◆ **Provided data**

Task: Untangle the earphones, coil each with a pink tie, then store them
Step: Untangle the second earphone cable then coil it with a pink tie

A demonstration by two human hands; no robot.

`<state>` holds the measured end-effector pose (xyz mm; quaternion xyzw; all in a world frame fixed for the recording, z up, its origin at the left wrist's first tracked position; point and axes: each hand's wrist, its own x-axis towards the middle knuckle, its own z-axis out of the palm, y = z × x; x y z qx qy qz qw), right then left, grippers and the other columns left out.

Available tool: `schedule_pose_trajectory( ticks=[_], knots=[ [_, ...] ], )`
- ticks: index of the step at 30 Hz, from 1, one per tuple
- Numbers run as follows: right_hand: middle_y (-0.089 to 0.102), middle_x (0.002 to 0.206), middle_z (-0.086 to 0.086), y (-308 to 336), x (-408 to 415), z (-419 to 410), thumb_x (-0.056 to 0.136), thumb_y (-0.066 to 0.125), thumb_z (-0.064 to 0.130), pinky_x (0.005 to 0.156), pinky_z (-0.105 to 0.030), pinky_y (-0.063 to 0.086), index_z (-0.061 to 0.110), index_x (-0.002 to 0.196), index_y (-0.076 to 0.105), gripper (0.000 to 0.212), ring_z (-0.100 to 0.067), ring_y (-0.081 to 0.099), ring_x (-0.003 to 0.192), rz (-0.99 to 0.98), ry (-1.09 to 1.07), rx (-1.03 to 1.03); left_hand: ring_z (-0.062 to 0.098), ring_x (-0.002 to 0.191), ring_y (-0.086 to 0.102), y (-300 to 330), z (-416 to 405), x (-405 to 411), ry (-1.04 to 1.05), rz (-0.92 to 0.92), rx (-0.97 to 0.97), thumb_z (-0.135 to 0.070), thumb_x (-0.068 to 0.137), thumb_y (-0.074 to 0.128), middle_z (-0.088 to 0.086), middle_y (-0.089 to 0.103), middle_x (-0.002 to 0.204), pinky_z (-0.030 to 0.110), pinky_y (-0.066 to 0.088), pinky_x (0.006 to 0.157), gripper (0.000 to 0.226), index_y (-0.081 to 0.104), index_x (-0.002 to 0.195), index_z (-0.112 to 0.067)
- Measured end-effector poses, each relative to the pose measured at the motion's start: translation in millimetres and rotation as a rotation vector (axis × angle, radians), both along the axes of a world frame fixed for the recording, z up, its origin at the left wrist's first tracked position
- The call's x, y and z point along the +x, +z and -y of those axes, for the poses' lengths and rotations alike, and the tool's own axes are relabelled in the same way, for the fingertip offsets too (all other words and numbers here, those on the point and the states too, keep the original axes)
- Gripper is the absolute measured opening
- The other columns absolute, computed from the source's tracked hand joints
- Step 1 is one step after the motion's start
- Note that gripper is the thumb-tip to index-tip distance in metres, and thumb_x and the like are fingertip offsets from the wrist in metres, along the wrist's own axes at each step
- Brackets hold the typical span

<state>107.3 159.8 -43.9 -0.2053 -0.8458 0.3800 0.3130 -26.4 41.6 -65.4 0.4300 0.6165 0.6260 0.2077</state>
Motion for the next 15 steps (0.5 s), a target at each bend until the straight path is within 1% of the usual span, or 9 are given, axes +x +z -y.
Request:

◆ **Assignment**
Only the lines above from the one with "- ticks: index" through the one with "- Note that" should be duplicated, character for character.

◆ **Answer to the problem**
- ticks: index of the step at 30 Hz, from 1, one per tuple
- Numbers run as follows: right_hand: middle_y (-0.089 to 0.102), middle_x (0.002 to 0.206), middle_z (-0.086 to 0.086), y (-308 to 336), x (-408 to 415), z (-419 to 410), thumb_x (-0.056 to 0.136), thumb_y (-0.066 to 0.125), thumb_z (-0.064 to 0.130), pinky_x (0.005 to 0.156), pinky_z (-0.105 to 0.030), pinky_y (-0.063 to 0.086), index_z (-0.061 to 0.110), index_x (-0.002 to 0.196), index_y (-0.076 to 0.105), gripper (0.000 to 0.212), ring_z (-0.100 to 0.067), ring_y (-0.081 to 0.099), ring_x (-0.003 to 0.192), rz (-0.99 to 0.98), ry (-1.09 to 1.07), rx (-1.03 to 1.03); left_hand: ring_z (-0.062 to 0.098), ring_x (-0.002 to 0.191), ring_y (-0.086 to 0.102), y (-300 to 330), z (-416 to 405), x (-405 to 411), ry (-1.04 to 1.05), rz (-0.92 to 0.92), rx (-0.97 to 0.97), thumb_z (-0.135 to 0.070), thumb_x (-0.068 to 0.137), thumb_y (-0.074 to 0.128), middle_z (-0.088 to 0.086), middle_y (-0.089 to 0.103), middle_x (-0.002 to 0.204), pinky_z (-0.030 to 0.110), pinky_y (-0.066 to 0.088), pinky_x (0.006 to 0.157), gripper (0.000 to 0.226), index_y (-0.081 to 0.104), index_x (-0.002 to 0.195), index_z (-0.112 to 0.067)
- Measured end-effector poses, each relative to the pose measured at the motion's start: translation in millimetres and rotation as a rotation vector (axis × angle, radians), both along the axes of a world frame fixed for the recording, z up, its origin at the left wrist's first tracked position
- The call's x, y and z point along the +x, +z and -y of those axes, for the poses' lengths and rotations alike, and the tool's own axes are relabelled in the same way, for the fingertip offsets too (all other words and numbers here, those on the point and the states too, keep the original axes)
- Gripper is the absolute measured opening
- The other columns absolute, computed from the source's tracked hand joints
- Step 1 is one step after the motion's start
- Note that gripper is the thumb-tip to index-tip distance in metres, and thumb_x and the like are fingertip offsets from the wrist in metres, along the wrist's own axes at each step

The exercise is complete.